_What is required_:
Set down word for word each line from the start of the listing through the line that contains "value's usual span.", both included.

◆ ◆ ◆

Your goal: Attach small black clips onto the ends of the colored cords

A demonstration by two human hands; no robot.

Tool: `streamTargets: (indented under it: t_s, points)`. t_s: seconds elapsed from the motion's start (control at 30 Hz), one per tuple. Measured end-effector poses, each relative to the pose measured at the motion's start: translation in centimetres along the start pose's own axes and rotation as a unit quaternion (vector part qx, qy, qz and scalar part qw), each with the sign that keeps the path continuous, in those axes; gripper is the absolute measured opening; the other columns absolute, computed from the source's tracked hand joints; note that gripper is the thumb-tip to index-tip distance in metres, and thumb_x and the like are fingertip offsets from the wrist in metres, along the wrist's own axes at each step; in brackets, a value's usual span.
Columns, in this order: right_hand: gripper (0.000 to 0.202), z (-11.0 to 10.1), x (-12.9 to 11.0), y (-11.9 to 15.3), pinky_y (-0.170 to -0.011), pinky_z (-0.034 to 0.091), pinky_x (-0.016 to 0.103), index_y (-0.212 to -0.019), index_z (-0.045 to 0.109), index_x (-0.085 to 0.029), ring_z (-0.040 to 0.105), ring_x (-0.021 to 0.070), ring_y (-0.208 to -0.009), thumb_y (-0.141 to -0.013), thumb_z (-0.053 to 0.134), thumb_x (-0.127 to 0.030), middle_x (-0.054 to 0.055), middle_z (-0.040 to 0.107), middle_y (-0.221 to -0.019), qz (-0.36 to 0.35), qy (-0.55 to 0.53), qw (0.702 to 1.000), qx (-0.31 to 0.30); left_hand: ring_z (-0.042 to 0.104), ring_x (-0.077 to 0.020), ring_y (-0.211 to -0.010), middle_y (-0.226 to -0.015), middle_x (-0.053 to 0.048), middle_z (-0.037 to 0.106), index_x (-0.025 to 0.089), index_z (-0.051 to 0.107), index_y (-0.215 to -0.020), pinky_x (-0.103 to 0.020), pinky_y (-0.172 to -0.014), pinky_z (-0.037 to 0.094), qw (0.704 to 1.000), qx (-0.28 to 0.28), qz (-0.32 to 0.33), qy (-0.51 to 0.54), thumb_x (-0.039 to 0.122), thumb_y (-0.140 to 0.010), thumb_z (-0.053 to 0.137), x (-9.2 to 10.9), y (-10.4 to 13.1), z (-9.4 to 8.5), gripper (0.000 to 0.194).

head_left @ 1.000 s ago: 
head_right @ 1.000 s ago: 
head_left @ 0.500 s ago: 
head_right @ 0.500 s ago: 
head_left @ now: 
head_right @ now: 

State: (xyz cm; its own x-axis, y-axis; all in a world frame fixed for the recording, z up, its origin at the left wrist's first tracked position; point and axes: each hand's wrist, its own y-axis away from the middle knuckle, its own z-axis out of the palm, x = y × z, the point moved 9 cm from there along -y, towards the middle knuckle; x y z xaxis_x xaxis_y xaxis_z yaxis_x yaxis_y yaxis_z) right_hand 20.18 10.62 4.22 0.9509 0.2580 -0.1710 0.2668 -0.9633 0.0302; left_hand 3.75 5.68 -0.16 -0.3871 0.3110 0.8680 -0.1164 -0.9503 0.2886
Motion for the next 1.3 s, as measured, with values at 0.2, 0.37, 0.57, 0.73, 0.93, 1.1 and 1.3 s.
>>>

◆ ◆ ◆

_Written answer_:
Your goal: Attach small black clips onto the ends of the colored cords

A demonstration by two human hands; no robot.

Tool: `streamTargets: (indented under it: t_s, points)`. t_s: seconds elapsed from the motion's start (control at 30 Hz), one per tuple. Measured end-effector poses, each relative to the pose measured at the motion's start: translation in centimetres along the start pose's own axes and rotation as a unit quaternion (vector part qx, qy, qz and scalar part qw), each with the sign that keeps the path continuous, in those axes; gripper is the absolute measured opening; the other columns absolute, computed from the source's tracked hand joints; note that gripper is the thumb-tip to index-tip distance in metres, and thumb_x and the like are fingertip offsets from the wrist in metres, along the wrist's own axes at each step; in brackets, a value's usual span.

The answer has been written out in full.